The implementation of SEED was based on the code repository available at [16]. Due to hardware limitations, training SEED from scratch was not feasible, thus pre-trained checkpoints provided by Google DeepMind were used. In addition to the observed screens, which served as input to the DQN for calculating the Q-values, supplementary input vectors were provided to the LSTM, including the reward vector and a vector denoting the game’s termination. In the original code, the LSTM received a vector representing the actions taken in the previous time step. To prevent potential bias from the action vector’s influence on feature generation and predictive power validation, it was fixed as a zero vector (indicating ‘no action’) during feature generation. However, this modification did not noticeably impact predictive power (see S5 Text), and SEED still achieved superhuman levels in playing arcade games.

The DQNs were trained via RL separately on each of the games, without using any human data (see Fig 5). Training for the baseline DQN was terminated after three days, corresponding to approximately 60 million environmental frames. Ape-X underwent training for eight days, corresponding to approximately 800 million frames. Throughout the training process, the neural network weights were periodically locked into a fixed state and saved as checkpoints. During gameplay, the DQNs selected actions based on the highest estimated Q-value in a given state, using the ε-Greedy algorithm.
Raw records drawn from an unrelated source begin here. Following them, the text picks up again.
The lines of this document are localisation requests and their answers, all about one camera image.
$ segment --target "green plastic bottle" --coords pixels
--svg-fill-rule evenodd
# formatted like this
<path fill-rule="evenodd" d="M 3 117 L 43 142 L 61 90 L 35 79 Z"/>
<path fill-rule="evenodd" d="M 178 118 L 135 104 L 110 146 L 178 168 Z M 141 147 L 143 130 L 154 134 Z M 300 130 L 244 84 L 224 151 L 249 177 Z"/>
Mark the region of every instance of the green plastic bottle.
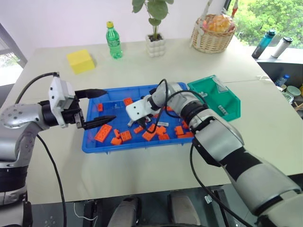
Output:
<path fill-rule="evenodd" d="M 112 21 L 108 21 L 106 23 L 107 32 L 106 32 L 106 40 L 109 46 L 110 55 L 114 59 L 122 58 L 122 50 L 120 45 L 120 39 L 118 32 L 114 29 L 114 23 Z"/>

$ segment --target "tree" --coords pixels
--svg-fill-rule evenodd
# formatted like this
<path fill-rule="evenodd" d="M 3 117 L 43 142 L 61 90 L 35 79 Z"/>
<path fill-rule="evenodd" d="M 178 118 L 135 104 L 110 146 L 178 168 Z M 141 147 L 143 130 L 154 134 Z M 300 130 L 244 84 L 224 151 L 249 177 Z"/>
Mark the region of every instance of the tree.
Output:
<path fill-rule="evenodd" d="M 231 14 L 232 0 L 229 7 Z M 302 0 L 240 0 L 235 15 L 236 36 L 244 44 L 258 45 L 264 33 L 275 29 L 275 46 L 283 36 L 293 38 L 291 47 L 303 49 Z"/>

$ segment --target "white flower pot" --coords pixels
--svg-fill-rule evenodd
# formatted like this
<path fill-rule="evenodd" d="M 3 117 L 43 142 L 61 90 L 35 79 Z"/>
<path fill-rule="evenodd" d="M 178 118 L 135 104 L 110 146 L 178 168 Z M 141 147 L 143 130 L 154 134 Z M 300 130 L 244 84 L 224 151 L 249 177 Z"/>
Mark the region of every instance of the white flower pot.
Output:
<path fill-rule="evenodd" d="M 165 39 L 161 33 L 159 34 L 161 35 L 162 39 L 158 41 L 152 42 L 148 37 L 149 35 L 145 37 L 147 53 L 152 58 L 163 56 L 165 54 Z"/>

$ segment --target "white wall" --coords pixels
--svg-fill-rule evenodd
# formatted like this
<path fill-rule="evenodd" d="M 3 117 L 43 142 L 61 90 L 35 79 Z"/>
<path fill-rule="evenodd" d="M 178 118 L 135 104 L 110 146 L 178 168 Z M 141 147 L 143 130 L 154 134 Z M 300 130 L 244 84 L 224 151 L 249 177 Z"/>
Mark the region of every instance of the white wall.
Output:
<path fill-rule="evenodd" d="M 39 47 L 105 43 L 112 20 L 122 42 L 141 41 L 152 32 L 146 9 L 132 13 L 132 0 L 1 0 L 0 22 L 29 58 Z M 175 0 L 159 31 L 166 38 L 189 37 L 207 0 Z M 225 0 L 213 0 L 220 13 Z"/>

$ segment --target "potted plant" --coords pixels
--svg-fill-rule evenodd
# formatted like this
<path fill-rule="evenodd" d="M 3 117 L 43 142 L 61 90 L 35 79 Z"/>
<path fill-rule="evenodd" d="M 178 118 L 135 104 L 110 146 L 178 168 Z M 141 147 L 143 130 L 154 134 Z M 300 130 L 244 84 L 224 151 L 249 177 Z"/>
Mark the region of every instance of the potted plant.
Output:
<path fill-rule="evenodd" d="M 145 37 L 147 52 L 151 57 L 162 56 L 165 53 L 165 40 L 158 27 L 161 21 L 168 14 L 168 4 L 173 4 L 174 0 L 133 0 L 133 13 L 139 12 L 143 5 L 150 16 L 148 19 L 152 25 L 153 34 Z"/>
4.2.4 GLM data preprocessing.

Before using the time series of Q-values as predictors and human actions as the dependent variables in the GLM, they had to be preprocessed. Due to the different sampling frequencies of human data (45 Hz) and DQN data (11.25 Hz), the Q-values required temporal upsampling to a common space, with each Q-value replicated four times within each time step. This resulted in DQN time series with a length of 20,000 data points for every processed video. For each time step, the Q-values were standardized across the actions by converting the networks’ top layer activations into z-scores. The human time series of motor responses were coded binary, indicating whether the action was performed at a given time step (coded as 1) or not (coded as 0). All combined actions, such as ‘fire-right’, ‘accelerate-left’, and ‘break-left’, were split into their action vectors: ‘fire’ and ‘right’, ‘accelerate’ and ‘left’, and ‘break’ and ‘left’, respectively. To make the human time series and the DQN time series match after temporal downsampling, a time shift was necessary. To achieve this, we excluded the first 12 time steps and the last three time steps from the preprocessed Q-value time series and removed the first 16 time steps of the human response variables.

Since a comparison between individual frames did not seem meaningful due to the high temporal resolution of 45 Hz, the predictors and the binary human time series were smoothed using a Gaussian kernel. The preprocessed vectors representing human actions could then be interpreted as response probabilities. In Sects 2.1 and 2.3, the time series were convolved using a Gaussian kernel with FWHM = 0.79 seconds. In Sect 2.2, we conducted a more detailed investigation into the optimal smoothing parameter. For the plot in Fig 3B, we fitted the smoothed DQN to smoothed human training datasets. On the test dataset, we calculated the correlation between the original, unsmoothed human time series and the predicted time series.

4.2.5 Software and hardware.

The baseline DQN, Ape-X, and SEED were trained and tested on arcade games using the ALE framework. ALE served as an interface for research in the field of RL applied to Atari 2600 games. We used the Python interface by Ben Goodrich (https://github.com/bbitmaster/ale_python_interface). For the baseline DQN and Ape-X, we used Python 3.8.8 with PyTorch on Debian “Buster", for SEED Python 3.6.9 and TensorFlow on Ubuntu 18.04.5 LTS.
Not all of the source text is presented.